Apathy or resistance?

One most telling thing about society these days is the "five-second memory" that is encouraged by TV, music videos, video games, and yes, dear readers, social network sites. This "Twitter generation" is actively engaged in snippets of nothingness, and reality matters less and less to some people. In the words of the late, great Dame Joan Sutherland "Them's my sentiments, anyhow..."

And so it seemed to us last night, as the combination of cold damp weather and "more important" stuff such as X-Factor or Strictly Come Dancing, or indeed sex'n'drugs'n'rock'n'roll, appeared to have reduced the number of people who bothered to come out for the "Say No To Hate Crime" rally and vigil. Ian Baynham's murder in Trafalgar Square was, I suppose, still in the news this time last year when 10,000 people turned up.

This year, the gay press is more interested in Joe McElderry [no disrespect meant to the young man by the way, just he really isn't that important!] and numbers were reduced to around 2,000 at the most - a fairly small gathering given the magnitude of the problem.

From politicians to pioneers, from Amy Lamé to Harvey Milk's nephew Stuart (founder of the Milk Foundation), we had speakers from all backgrounds and interest groups - Ian Baynham's sister Diana, Rikki Beadle-Blair, Paul Burston, Lynne Featherstone MP (Minister for Equalities), Peter Tatchell, gay Deputy Mayor of London Richard Barnes, Sue Sanders (Schools Out) and many others gave heartfelt speeches.

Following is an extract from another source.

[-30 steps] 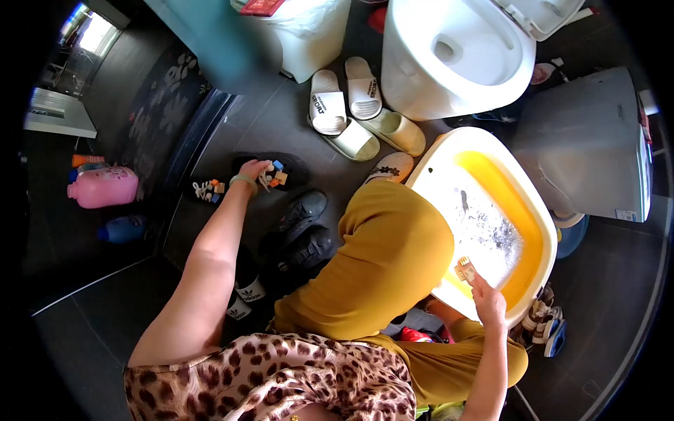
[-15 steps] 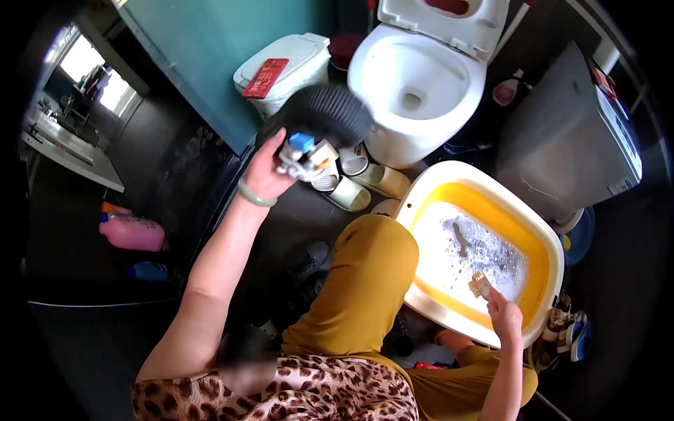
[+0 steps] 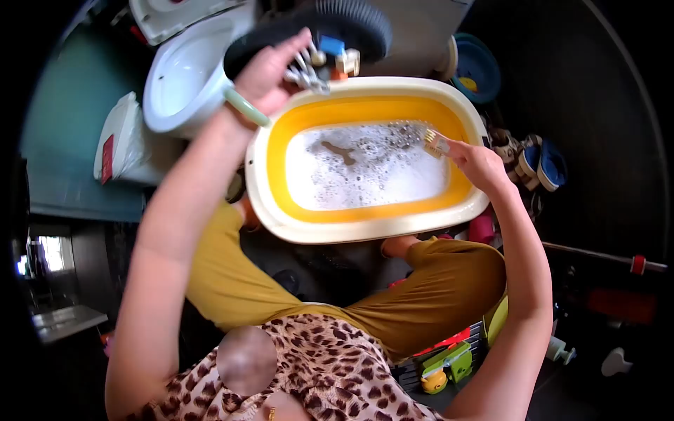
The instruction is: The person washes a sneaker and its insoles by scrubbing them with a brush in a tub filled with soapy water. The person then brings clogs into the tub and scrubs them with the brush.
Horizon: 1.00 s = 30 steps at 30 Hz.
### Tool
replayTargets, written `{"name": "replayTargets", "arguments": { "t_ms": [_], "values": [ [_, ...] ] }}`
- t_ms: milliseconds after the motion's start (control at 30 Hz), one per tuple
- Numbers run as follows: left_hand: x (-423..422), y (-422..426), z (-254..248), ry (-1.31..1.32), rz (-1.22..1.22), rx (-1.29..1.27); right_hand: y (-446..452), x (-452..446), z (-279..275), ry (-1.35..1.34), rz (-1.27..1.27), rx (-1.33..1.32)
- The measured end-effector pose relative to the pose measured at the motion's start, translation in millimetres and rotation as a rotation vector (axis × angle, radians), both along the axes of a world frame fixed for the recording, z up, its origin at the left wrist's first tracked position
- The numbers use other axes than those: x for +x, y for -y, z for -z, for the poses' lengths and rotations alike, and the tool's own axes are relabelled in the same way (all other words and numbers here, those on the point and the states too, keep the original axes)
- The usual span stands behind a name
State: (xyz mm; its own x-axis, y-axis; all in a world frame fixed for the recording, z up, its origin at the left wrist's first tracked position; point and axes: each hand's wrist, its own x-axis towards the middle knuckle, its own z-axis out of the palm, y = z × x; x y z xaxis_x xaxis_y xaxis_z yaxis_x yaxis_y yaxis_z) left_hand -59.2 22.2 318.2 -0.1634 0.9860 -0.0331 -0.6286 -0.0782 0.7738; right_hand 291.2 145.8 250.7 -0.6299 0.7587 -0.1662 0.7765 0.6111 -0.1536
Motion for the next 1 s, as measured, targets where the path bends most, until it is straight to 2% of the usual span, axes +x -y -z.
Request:
{"name": "replayTargets", "arguments": {
  "t_ms": [67, 100, 133, 233, 333, 367, 400, 433, 533, 567, 600, 633, 667, 733, 767, 867, 933, 1000],
  "values": [
    [32, -17, 54, 0.034, -0.020, -0.175, -14, 12, 13, 0.005, -0.027, -0.055],
    [48, -34, 98, 0.169, -0.255, -0.417, -31, 25, 39, -0.016, -0.052, -0.048],
    [67, -37, 126, 0.161, -0.378, -0.641, -39, 28, 53, 0.010, -0.023, -0.100],
    [91, -21, 239, 0.134, -0.265, -0.966, -56, 40, 110, 0.032, 0.020, -0.243],
    [103, -4, 293, 0.372, -0.323, -1.137, -74, 37, 169, -0.066, -0.011, -0.352],
    [101, 0, 314, 0.477, -0.332, -1.142, -81, 28, 185, -0.099, 0.135, -0.421],
    [100, -2, 313, 0.489, -0.325, -1.155, -87, 18, 201, -0.127, 0.285, -0.487],
    [98, -5, 318, 0.530, -0.355, -1.175, -93, 10, 222, -0.114, 0.290, -0.521],
    [86, -7, 329, 0.607, -0.277, -1.128, -101, -5, 295, -0.326, 0.582, -0.605],
    [83, -10, 333, 0.603, -0.283, -1.148, -92, -7, 335, -0.538, 0.610, -0.604],
    [82, -13, 333, 0.579, -0.300, -1.174, -77, -12, 352, -0.621, 0.605, -0.639],
    [83, -15, 333, 0.561, -0.312, -1.200, -62, -23, 354, -0.704, 0.599, -0.677],
    [81, -16, 334, 0.568, -0.289, -1.193, -45, -26, 349, -0.701, 0.558, -0.834],
    [83, -16, 331, 0.576, -0.291, -1.194, -8, -49, 307, -0.661, 0.483, -1.145],
    [82, -16, 328, 0.550, -0.279, -1.197, -7, -59, 273, -0.696, 0.571, -1.329],
    [83, -16, 324, 0.581, -0.262, -1.133, -7, -68, 232, -0.760, 0.685, -1.271],
    [80, -8, 324, 0.633, -0.201, -1.076, -8, -65, 222, -0.799, 0.568, -1.207],
    [78, -1, 325, 0.703, -0.125, -0.962, -2, -64, 215, -0.751, 0.522, -1.262]
  ]
}}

A gay brass band tootled from the back of the crowd, (almost inaudible to anyone near the speakers' stage incidentally), and an assembled gay chorus sang some songs of hope and sadness. We all had glow-sticks, some people lit candles. Yet despite messages of support from David Cameron and Ed Milliband, there were no front-benchers or leaders of political parties.

It is sad to say that this felt like a message of hope speaking out to only an interested few. The facts are terrifying. Hate crime is evidently on the increase:
  • 1,192 homophobic offences were reported in London in the year to September, up from 1,008 the previous year, a rise of 18.3%
  • 1 in 5 gay and lesbian people have experienced a homophobic hate crime or incident in the last three years
  • 3 in 4 did not report them to the police. Only 6% reported them to third parties
  • 7 in 10 did not report hate crime and incidents to anyone.
A list of hundreds of names of people who have been murdered because of hatred against their "difference" was read out after the silence at 8pm.

One speaker told possibly the most emotional story of all. Artist Paul Harfleet decided to instigate the "Pansy Project" in 2005, to plant a pansy at the site of each reported site of such a hate crime. Since his project began he has planted 10,000.

That is five times the number of people who bothered to turn up last night; despised, beaten or even murdered because they were gay.

I sometimes feel ashamed of what passes for the gay "scene". I am really proud of everyone involved in organising this important event, and everyone who showed up.